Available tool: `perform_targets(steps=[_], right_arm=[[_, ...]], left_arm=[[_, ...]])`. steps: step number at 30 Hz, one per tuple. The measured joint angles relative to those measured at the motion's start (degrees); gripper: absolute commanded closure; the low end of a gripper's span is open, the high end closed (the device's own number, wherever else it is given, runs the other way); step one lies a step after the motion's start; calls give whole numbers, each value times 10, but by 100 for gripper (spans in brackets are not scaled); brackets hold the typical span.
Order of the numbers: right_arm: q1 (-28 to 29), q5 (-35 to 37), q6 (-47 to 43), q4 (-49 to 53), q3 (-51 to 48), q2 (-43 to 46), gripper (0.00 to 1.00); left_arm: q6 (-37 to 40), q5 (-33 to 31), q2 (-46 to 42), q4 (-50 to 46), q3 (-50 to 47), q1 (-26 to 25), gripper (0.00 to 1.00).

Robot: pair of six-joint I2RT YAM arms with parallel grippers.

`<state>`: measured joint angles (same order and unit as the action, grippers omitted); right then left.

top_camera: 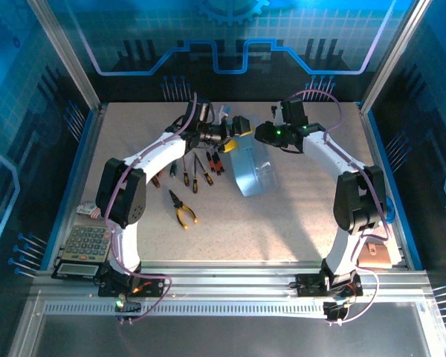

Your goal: Pack the tool kit

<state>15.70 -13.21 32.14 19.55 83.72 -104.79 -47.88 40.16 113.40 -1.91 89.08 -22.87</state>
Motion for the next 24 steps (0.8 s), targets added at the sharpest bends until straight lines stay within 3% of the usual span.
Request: perform_targets(steps=[12,24], right_arm=[[0,17,0,-2,5,0,70],[-1,11,-2,-1,5,1,70]], left_arm=[[-33,40,8,174,-51,3,1],[-14,43,5,183,-64,7,1]])
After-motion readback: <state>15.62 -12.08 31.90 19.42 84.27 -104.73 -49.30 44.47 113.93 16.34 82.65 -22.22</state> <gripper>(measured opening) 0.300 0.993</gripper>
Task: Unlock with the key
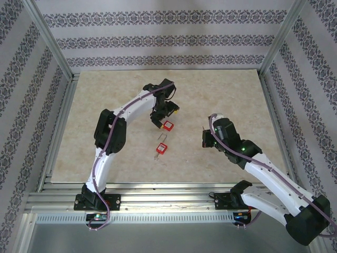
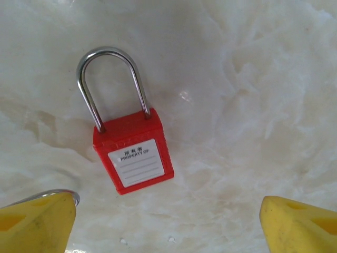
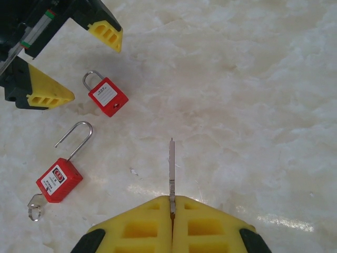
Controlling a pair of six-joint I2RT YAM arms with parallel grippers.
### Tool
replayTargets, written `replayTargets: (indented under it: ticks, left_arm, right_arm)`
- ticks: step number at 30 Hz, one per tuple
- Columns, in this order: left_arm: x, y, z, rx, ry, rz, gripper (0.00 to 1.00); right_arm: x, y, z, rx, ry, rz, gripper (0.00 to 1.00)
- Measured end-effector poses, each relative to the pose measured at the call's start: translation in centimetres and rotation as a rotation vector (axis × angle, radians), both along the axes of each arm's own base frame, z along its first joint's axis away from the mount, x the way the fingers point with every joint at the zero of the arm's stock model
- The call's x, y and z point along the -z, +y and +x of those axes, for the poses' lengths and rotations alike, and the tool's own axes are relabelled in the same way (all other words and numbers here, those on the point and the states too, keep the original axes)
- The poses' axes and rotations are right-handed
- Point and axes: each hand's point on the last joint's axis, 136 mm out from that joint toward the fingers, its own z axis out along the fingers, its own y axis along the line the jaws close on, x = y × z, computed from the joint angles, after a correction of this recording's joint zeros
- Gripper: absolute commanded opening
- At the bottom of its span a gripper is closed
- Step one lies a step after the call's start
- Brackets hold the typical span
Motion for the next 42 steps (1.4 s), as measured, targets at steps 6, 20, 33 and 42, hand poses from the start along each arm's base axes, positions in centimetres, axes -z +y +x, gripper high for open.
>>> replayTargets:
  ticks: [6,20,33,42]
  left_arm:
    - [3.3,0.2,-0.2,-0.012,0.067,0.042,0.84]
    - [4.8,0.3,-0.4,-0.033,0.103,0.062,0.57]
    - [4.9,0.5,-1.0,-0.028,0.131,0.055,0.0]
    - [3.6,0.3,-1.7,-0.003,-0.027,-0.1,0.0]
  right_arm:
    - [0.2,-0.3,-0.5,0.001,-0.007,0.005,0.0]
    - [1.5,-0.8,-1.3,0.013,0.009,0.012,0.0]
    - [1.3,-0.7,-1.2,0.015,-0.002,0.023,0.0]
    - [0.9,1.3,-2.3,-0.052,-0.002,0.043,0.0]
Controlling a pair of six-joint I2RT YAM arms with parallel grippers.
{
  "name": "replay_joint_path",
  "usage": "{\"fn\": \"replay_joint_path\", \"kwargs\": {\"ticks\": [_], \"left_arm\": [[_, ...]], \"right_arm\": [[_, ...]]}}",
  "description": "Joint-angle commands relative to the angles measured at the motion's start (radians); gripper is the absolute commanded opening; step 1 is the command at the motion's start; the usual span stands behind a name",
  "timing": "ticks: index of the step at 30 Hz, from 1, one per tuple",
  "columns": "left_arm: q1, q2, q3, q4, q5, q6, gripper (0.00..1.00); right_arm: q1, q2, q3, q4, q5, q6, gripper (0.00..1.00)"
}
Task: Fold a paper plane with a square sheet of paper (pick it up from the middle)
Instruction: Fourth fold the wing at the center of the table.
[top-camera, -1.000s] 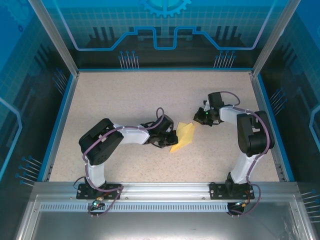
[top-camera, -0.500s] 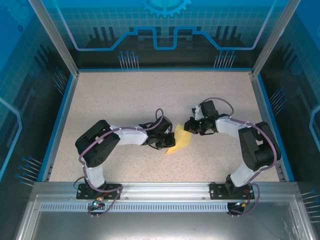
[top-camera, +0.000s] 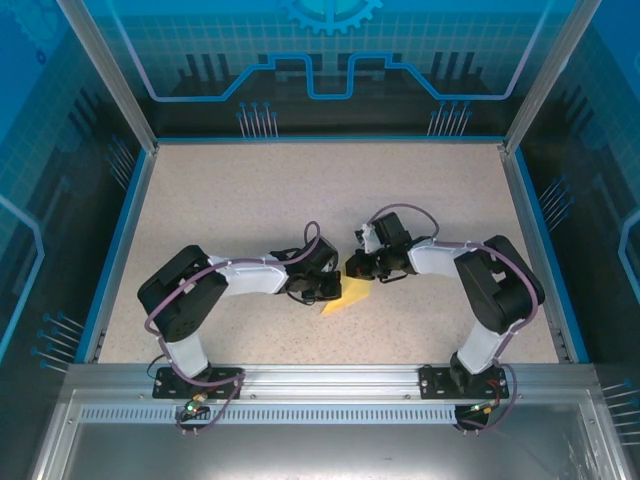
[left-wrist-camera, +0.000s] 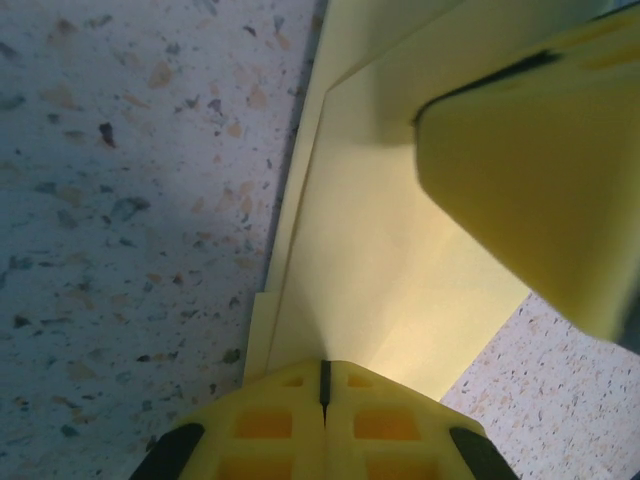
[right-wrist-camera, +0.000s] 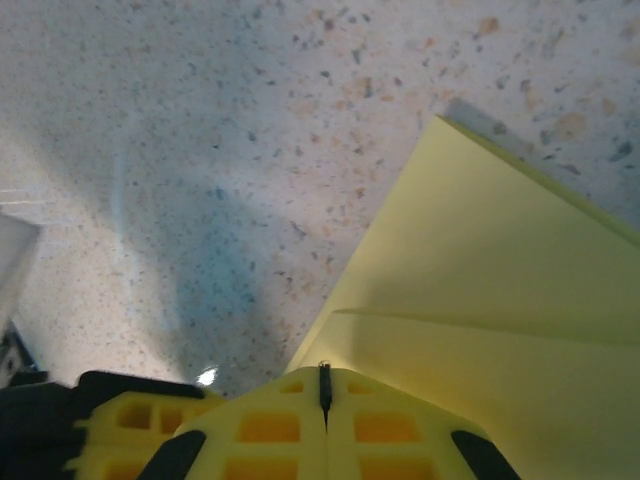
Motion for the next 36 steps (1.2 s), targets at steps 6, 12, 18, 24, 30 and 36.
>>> {"fn": "replay_joint_path", "kwargs": {"ticks": [6, 12, 18, 24, 30, 36], "left_arm": [[-0.004, 0.027, -0.041, -0.185, -0.037, 0.022, 0.00], [-0.005, 0.038, -0.044, -0.191, -0.030, 0.017, 0.00], [-0.005, 0.039, -0.047, -0.194, -0.031, 0.019, 0.00], [-0.004, 0.035, -0.049, -0.186, -0.030, 0.019, 0.00], [-0.004, 0.040, -0.040, -0.143, -0.018, 0.006, 0.00], [-0.006, 0.044, -0.038, 0.001, -0.013, -0.075, 0.00]], "right_arm": [[-0.009, 0.055, 0.011, 0.018, 0.033, -0.050, 0.04], [-0.122, 0.030, -0.059, 0.069, 0.072, -0.073, 0.04], [-0.192, -0.005, -0.075, 0.100, 0.167, -0.043, 0.04], [-0.226, -0.022, -0.089, 0.143, 0.229, 0.019, 0.04], [-0.228, -0.128, -0.109, 0.140, 0.217, 0.024, 0.04], [-0.191, -0.234, -0.121, 0.087, 0.128, 0.027, 0.05]]}}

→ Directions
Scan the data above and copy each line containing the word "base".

→ Response to the exercise
- Measured end-effector poses, each relative to the pose measured at the call's start: translation in centimetres and rotation as a rotation vector (axis × angle, radians), both along the axes of each arm's own base frame, z along its first joint's axis away from the mount, x the way the fingers point with every joint at the zero of the arm's stock model
Motion for the next 42 steps (1.4 s), as measured, targets at steps 6, 20, 33 and 42, hand poses from the start along each arm's base axes, positions in centimetres, axes -z +y +x, gripper high for open.

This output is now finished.